Joe-Steeler v7 fullG. I. JOE: 50th ANNIVERSARY

In my last post I reviewed the G.I. Joe Chimera, which is really just a Cobra HISS tank painted green.  It was included in the 2015 San Diego Comic Con exclusive G.I. Joe box set titled “Crimson Strike”.  The premise of the set is that the Joes and Cobras have acquired each others vehicles and repurposed them to fit their own needs.  A captured Joe Skystriker became the Cobra Scythe and to fly the new aircraft the Cobra pilot, AVAC, was also included in the set;  makes sense.  Just as sensible is the inclusion of the Joe team’s premier tank driver, Steeler, to man the Chimera.

Steeler was one of the original 13 Joes released in 1982.  The OG13 hold a special place in the hearts of most Joe collectors; especially old guys like myself who’ve been collecting since the beginning.  Of the original roster I owned Snake Eyes, Stalker, and Short-Fuze.  My brother Doug owned all the rest.  By ’83 things evened out and we began collecting each subsequent wave 50/50 but Doug really cleaned up that first year.  One of the 10 originals Doug owned was Steeler who came packaged with the original G.I. Joe tank, the Mobat.Joe-Steeler v7 back

I really liked Steeler from day one.  Not only did he have a sweet ride but he also had an awesome binocular headset attached to his helmet. A number of the ’82 Joes had clear visors on their helmets but Steeler’s solid black headset was totally unique.  When I was little I assumed that all real-life tank drivers wore similar binoculars on their helmets but as I think about it now I don’t think thats actually the case.

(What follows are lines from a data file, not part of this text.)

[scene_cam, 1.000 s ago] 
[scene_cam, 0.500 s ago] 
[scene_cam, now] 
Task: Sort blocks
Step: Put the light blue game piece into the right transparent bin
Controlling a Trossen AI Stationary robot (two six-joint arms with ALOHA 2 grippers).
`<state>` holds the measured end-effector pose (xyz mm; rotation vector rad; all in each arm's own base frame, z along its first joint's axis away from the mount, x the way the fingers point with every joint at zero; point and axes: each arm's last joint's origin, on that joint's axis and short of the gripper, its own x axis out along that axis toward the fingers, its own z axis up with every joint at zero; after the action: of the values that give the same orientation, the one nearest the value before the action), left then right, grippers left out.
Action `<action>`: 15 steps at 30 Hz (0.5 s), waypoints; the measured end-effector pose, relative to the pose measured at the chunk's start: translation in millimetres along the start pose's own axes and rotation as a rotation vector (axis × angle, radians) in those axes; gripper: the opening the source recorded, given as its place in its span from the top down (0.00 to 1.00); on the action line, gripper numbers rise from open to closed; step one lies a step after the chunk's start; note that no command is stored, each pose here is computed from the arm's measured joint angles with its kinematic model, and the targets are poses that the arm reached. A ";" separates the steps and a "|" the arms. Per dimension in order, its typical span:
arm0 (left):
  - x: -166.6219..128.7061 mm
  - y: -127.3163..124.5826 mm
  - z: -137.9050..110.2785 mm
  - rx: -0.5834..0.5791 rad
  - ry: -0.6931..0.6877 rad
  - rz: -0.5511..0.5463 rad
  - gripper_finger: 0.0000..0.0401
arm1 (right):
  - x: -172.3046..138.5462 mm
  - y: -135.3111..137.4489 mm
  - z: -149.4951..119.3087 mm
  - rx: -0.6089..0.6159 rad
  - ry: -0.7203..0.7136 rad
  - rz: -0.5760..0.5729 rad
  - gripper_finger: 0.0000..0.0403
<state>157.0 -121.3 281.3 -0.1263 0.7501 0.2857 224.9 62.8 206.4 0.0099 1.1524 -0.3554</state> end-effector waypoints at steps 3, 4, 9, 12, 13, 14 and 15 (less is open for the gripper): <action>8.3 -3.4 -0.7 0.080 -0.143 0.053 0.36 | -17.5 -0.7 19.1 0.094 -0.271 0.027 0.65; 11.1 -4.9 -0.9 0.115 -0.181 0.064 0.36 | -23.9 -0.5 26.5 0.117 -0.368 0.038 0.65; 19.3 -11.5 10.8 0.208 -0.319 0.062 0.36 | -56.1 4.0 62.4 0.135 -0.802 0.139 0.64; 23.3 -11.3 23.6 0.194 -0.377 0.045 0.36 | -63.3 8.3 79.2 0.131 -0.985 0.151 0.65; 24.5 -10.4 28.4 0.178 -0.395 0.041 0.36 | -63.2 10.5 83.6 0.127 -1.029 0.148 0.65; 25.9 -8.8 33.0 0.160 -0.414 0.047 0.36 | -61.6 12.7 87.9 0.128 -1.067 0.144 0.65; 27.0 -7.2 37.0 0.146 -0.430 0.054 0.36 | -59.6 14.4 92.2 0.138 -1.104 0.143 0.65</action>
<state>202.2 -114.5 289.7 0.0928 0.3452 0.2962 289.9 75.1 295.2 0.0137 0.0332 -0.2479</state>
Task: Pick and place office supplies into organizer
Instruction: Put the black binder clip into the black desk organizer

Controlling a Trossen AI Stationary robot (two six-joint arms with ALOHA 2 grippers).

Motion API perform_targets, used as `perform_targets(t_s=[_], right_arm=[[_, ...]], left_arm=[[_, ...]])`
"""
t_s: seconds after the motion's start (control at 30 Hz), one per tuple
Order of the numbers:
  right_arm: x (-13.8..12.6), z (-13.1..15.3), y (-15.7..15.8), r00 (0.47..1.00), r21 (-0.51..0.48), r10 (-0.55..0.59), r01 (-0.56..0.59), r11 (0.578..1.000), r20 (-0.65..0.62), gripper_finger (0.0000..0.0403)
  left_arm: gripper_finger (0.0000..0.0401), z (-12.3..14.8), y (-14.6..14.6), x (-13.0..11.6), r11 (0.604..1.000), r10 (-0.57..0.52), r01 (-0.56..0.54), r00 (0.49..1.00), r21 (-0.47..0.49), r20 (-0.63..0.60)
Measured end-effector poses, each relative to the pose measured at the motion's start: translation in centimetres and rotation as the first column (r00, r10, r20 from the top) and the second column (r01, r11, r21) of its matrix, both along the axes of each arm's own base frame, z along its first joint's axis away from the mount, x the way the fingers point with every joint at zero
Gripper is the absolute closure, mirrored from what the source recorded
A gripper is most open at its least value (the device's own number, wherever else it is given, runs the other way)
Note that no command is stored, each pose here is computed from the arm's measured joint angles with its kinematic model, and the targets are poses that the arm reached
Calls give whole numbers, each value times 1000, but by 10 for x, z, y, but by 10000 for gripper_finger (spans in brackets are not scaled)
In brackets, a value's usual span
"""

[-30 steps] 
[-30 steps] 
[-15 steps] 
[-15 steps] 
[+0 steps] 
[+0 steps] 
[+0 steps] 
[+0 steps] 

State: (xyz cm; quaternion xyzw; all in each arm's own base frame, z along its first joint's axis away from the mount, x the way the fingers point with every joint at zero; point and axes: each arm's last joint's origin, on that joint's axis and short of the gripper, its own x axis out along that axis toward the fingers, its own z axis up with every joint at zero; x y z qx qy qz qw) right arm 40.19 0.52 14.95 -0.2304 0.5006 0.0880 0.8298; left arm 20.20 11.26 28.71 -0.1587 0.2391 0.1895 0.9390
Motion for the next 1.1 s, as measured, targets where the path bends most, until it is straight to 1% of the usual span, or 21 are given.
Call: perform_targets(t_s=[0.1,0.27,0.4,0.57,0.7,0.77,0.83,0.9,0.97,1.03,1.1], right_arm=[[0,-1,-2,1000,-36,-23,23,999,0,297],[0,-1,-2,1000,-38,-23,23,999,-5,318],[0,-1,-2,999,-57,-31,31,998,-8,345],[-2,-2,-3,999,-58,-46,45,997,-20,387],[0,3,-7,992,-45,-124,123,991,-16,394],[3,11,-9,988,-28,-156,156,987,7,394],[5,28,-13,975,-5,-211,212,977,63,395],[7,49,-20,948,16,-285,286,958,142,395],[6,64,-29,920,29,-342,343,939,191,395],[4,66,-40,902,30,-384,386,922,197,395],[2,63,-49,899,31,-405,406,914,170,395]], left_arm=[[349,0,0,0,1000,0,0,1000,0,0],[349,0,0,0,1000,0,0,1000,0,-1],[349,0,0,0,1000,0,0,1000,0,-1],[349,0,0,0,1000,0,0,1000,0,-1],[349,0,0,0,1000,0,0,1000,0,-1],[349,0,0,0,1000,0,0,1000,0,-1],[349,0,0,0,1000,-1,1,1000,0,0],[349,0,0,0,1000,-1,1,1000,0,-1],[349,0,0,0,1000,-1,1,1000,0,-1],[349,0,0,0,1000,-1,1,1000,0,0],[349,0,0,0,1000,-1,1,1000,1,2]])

In an odd design choice by Hasbro, Steeler couldn’t actually sit inside the Mobat.  Instead, he stood in the roof hatch  like a drunk girl hanging out of a limo on prom night.  Not the safest way to roll into battle to be sure.  But after driving around like that for so many years I imagine the oft ridiculed glass canopy of the HISS tank will feel pretty damn safe to Mr. Pulaski.

1982 Steeler

1982 Steeler

I got my first Steeler figure in 2004 and sadly it was not a good one.  It had a small head and a huge barrel chest.  Those proportion issues are why many collectors completely ignore the new-sculpt years of the early 2000s.

My next Steeler (version 4) was released as part of the 25th anniversary series in 2008; the first modern-era interoperation of the character.  Unfortunately it was a pretty weak figure too.  The design was bland, he had dreaded “Duke arms”, his helmet didn’t fit right, and even his ride had been downgraded to the pitiful Armadillo which looks more like a go-kart than a tank.  The worst offence committed by that figure was that it didn’t have Steeler’s trademark helmet binoculars.

Steeler comparison

Steeler comparison

Another Steeler (version 5) was released later that same year; this time with a tan uniform.  I prefer the tan one because Hasbro fixed a few of the problems of the previous release.  Version 5 had new lower arms with full sleeves and gloves which was closer to the 1982 design and it solved the Duke Arms problem, he got his Mobat back so he was a proper tank driver again, and he had a visor on his helmet.  Unfortunately the visor was a standard “glass” model and not the classic binocular set.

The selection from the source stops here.